[EXERCISE INPUT Boundary: Start]
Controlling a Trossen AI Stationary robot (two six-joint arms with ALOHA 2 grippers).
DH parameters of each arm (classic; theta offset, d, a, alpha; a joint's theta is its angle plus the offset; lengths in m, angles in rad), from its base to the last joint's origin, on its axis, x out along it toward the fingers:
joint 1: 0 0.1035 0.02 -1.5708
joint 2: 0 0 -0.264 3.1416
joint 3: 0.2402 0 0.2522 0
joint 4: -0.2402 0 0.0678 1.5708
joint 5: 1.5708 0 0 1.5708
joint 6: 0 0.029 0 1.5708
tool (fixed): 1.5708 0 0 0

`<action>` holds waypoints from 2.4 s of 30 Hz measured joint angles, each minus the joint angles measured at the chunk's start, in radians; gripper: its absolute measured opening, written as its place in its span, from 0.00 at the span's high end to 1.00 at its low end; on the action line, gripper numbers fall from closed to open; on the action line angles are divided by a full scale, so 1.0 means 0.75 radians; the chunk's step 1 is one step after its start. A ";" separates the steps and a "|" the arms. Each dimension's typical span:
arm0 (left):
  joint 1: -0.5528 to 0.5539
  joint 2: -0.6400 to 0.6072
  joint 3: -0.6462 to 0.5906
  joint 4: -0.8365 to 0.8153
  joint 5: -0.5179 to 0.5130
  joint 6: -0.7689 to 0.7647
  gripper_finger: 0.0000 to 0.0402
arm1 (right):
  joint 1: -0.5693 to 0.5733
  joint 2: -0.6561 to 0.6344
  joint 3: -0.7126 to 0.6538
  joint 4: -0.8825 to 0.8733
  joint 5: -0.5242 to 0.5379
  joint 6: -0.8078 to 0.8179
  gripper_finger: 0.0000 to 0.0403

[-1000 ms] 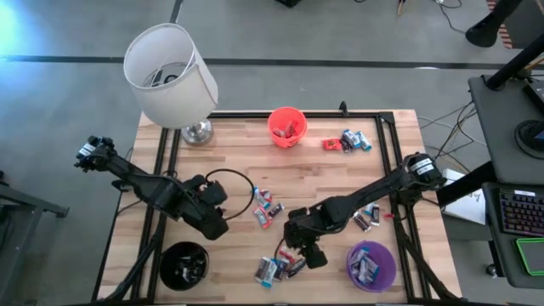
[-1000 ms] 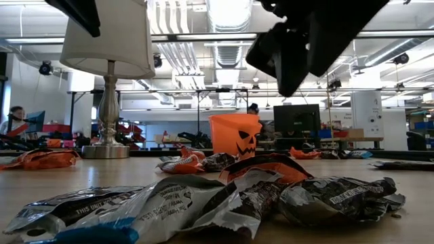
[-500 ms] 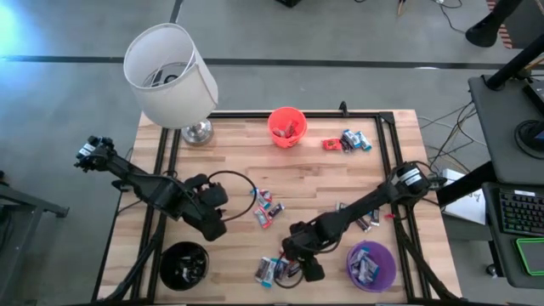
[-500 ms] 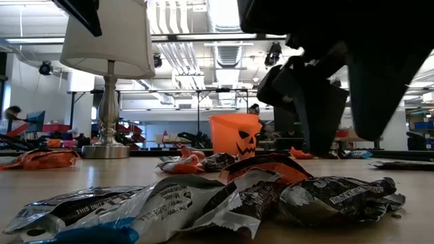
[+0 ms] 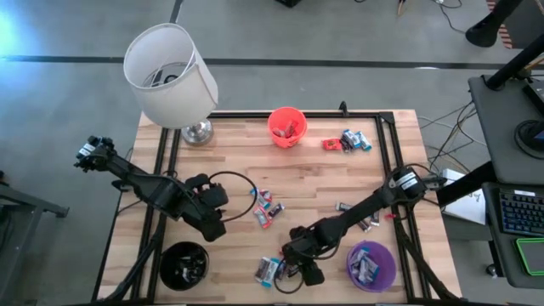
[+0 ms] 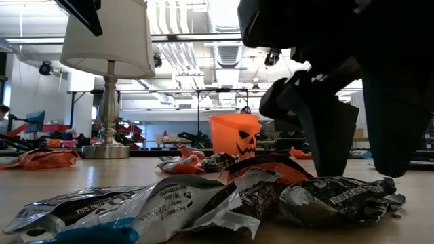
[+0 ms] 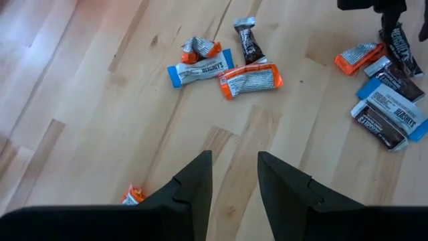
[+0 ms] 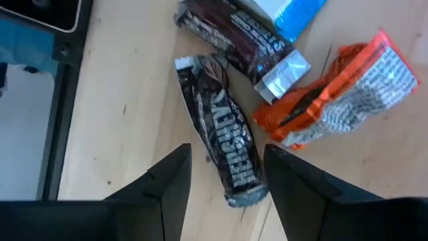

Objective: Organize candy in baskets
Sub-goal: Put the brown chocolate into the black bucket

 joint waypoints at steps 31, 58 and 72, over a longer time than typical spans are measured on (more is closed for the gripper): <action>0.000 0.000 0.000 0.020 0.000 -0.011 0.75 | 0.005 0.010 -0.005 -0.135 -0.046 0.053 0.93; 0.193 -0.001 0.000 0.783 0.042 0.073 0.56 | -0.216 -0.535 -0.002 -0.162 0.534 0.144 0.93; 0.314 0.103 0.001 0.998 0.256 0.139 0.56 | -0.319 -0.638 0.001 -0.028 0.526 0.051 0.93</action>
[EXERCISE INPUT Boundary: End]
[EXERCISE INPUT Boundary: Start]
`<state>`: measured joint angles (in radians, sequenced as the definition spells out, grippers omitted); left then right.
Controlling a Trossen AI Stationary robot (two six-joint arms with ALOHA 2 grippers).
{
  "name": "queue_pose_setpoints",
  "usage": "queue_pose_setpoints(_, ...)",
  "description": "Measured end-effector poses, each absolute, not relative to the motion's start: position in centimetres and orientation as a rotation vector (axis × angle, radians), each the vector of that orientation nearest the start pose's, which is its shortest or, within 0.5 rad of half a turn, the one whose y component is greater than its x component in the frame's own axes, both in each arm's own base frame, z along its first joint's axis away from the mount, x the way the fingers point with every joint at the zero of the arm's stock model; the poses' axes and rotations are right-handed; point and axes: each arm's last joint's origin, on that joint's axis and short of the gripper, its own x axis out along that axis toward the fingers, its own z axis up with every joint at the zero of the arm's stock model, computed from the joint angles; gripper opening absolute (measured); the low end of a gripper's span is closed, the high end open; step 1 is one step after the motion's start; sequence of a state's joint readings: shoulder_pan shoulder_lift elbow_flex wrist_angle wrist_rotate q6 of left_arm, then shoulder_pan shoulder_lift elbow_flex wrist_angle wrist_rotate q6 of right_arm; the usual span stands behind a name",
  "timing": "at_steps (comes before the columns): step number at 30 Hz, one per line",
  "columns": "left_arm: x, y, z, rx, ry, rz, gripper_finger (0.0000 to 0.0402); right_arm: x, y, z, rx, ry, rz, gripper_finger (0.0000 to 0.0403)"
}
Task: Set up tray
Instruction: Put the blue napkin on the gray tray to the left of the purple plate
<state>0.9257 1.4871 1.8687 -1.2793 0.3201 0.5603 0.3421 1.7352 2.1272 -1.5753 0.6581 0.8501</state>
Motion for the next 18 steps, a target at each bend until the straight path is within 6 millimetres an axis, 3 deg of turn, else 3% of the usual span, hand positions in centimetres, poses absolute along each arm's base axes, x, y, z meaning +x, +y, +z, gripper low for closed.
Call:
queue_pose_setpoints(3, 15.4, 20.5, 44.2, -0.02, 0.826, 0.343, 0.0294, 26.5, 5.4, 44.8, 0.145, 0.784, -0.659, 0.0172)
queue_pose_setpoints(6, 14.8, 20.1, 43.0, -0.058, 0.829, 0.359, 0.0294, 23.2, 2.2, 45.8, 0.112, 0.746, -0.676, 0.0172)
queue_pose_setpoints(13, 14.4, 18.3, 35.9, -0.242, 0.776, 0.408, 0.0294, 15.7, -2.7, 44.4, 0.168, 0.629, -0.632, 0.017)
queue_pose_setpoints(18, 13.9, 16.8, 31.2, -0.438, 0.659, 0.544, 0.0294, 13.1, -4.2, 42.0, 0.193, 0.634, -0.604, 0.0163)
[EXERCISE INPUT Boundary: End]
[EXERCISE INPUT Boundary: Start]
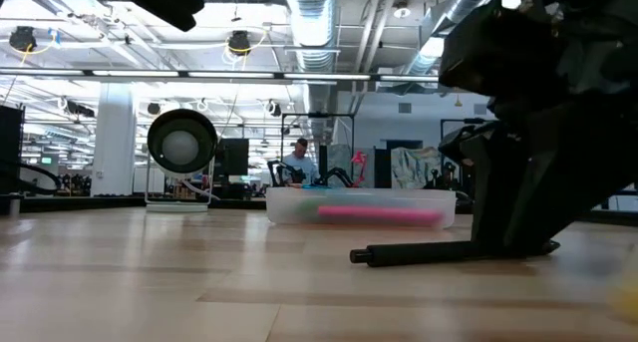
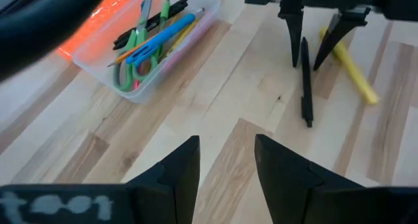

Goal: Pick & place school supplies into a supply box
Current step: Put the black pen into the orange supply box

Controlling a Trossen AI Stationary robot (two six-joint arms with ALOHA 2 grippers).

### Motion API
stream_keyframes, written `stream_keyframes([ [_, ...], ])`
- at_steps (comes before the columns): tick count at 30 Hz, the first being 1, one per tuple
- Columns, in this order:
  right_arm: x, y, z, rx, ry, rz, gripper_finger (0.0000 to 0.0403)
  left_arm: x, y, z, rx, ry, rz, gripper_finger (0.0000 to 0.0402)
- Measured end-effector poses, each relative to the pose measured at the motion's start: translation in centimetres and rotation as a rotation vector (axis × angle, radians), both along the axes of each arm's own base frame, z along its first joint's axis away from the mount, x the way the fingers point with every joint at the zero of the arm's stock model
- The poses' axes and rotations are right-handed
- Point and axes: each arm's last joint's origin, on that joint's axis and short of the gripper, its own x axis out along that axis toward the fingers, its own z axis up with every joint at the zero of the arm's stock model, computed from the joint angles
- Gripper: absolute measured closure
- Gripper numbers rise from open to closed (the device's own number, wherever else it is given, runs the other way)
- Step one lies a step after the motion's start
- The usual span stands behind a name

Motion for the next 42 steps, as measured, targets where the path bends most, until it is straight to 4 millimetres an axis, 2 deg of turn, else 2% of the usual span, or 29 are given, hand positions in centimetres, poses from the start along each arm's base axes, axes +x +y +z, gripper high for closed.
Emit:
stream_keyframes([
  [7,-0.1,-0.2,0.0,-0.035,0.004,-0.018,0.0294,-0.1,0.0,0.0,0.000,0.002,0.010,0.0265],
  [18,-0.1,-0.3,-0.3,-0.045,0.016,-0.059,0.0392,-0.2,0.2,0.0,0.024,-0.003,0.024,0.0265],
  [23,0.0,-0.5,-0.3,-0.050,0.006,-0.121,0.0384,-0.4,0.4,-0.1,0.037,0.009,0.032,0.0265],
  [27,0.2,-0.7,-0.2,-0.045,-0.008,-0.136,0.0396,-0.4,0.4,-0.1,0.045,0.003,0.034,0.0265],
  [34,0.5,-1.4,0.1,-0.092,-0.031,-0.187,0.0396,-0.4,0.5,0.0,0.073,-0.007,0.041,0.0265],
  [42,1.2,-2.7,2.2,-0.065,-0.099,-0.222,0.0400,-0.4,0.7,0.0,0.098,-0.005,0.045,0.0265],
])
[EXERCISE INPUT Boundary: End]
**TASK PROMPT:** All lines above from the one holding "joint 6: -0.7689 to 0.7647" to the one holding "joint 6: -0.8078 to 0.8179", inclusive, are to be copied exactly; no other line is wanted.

**TASK OUTPUT:**
  joint 6: -0.7689 to 0.7647
  gripper_finger: 0.0000 to 0.0402
arm1 (right):
  joint 1: -0.5693 to 0.5733
  joint 2: -0.6561 to 0.6344
  joint 3: -0.7126 to 0.6538
  joint 4: -0.8825 to 0.8733
  joint 5: -0.5242 to 0.5379
  joint 6: -0.8078 to 0.8179

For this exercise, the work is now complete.